Almost two weeks ago Delos released its first album featuring solo performances by Venezuelan pianist Gabriela Martinez. The advance material (reproduced on the Amazon.com Web page) describes her as the “Brilliant young Venezuelan pianist,” which gives me a bit of pause, since my first encounter with her was in July of 2007. The occasion was one of the summer concerts offered by the San Francisco Symphony in Davies Symphony Hall, which SFS had designated as “bloggers’ night.” I was just beginning to write seriously about music, and this was an opportunity for not only free admission to an SFS concert but also the circulation of my writing among a new set of readers. The evening included both the concert itself and a question-and-answer session with Martinez after the concert had concluded.
Her selection that night was Sergei Rachmaninoff’s Opus 30 (third) piano concerto in D minor. To put this in historical perspective, the performance took place about ten years after the release of Shine, an account (disputed by some) of David Helfgott’s efforts to learn Opus 30 and the unfortunate aftermath of those efforts. This film was clearly on the mind of many of the bloggers that attended the Q&A session, which is why the question quickly came up as to how much time it had taken Martinez to prepare the concerto. When she replied that it took about two months, one could hear gasps across Davies punctuated by dropping jaws. I ended up writing a piece in which I used a little bit of elementary information theory to make the case that too many minds had been sadly addled by the Shine narrative.
Fortunately, Martinez’ new album is more about the diversity of her music-making skills than it is about debunking fictions fabricated in the name of entertainment. The title of the album is Amplified Soul, which is also the title of one of the tracks, a piece she commissioned from Dan Visconti, which is receiving its recording debut. Just short of five minutes in duration, this is music that appears to explore reverberations within the body of the piano and therefore requires what appears to be some rather detailed attention to which dampers are raised at which times. The title probably refers to the fact that, because the amplitudes of reverberating strings are much lower than those struck by the hammers, amplification is required to appreciate the full effect of the process. While the sorts of effects that Visconti appears to exploit are easily captured in the setting of a recording studio, there are likely to be technical challenges that will arise should Martinez decide to play this piece in recital.

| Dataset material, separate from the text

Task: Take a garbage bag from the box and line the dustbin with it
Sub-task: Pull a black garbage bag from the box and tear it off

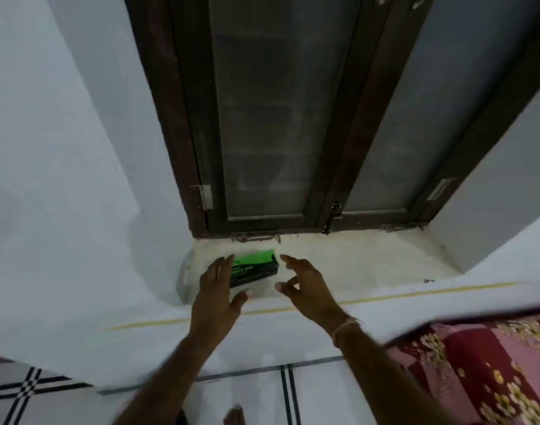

Curiously, similar attention to reverberation also arises in the other recent work on the album, Mason Bates’ “White Lies for Lomax.” “Lomax” is, of course, Alan Lomax, the pioneering ethnomusicologist who devoted so much of his life to collecting and documenting the many different forms of folk music encountered across the continental United States. Bates describes the thematic material as “wisps of distant blues fragments,” adding that these fragments “are hardly honest recreations of the blues.” This explains the “Lies” part of the title. Bates does not say anything (at least in the booklet notes) about the “White” part. While this may have been his way of blunting the significance of his “dishonesty,” it is worth recognizing that Lomax was white, as is Bates, while the blues has its roots among African Americans living in the Deep South, particularly at the end of the nineteenth century. Thus, there is some suggestion that Bates acknowledges distorting his source material and may even be calling out some of his predecessors, such as Aaron Copland or even George Gershwin, for doing the same, probably in the interest of appealing to what Amiri Baraka, back when he was writing as LeRoi Jones, called the middle-brow tastes of white critics.
The more traditional works on the album cover the period from the very end of the eighteenth century to the very beginning of the twentieth. The latest of these is Karol Szymanowski’s Opus 3, a set of twelve variations in B-flat minor that he composed for Artur Rubinstein. Somewhat earlier is the first (also in B-flat minor) of the set of six Moments musicaux (Opus 16), which Rachmaninoff composed in 1896. However, the album begins at the opposite extreme with the third (in D major) of Ludwig van Beethoven’s Opus 10 sonatas, which he composed in Vienna in 1798 at a time when his reputation was just beginning to rise.
Taken as a whole, this is an album in which each of the compositions has its own distinctive rhetorical stance. Martinez is clearly comfortable with finding and delivering that stance in each of her interpretations. She has definitely come a long way since my first encounter with her almost a decade ago. I might even acknowledge that the use of the adjective “brilliant” in that advance work is justified. However, given my personal sense of my own aging over these last ten years, I have to wonder how much longer she will be presented as “young!”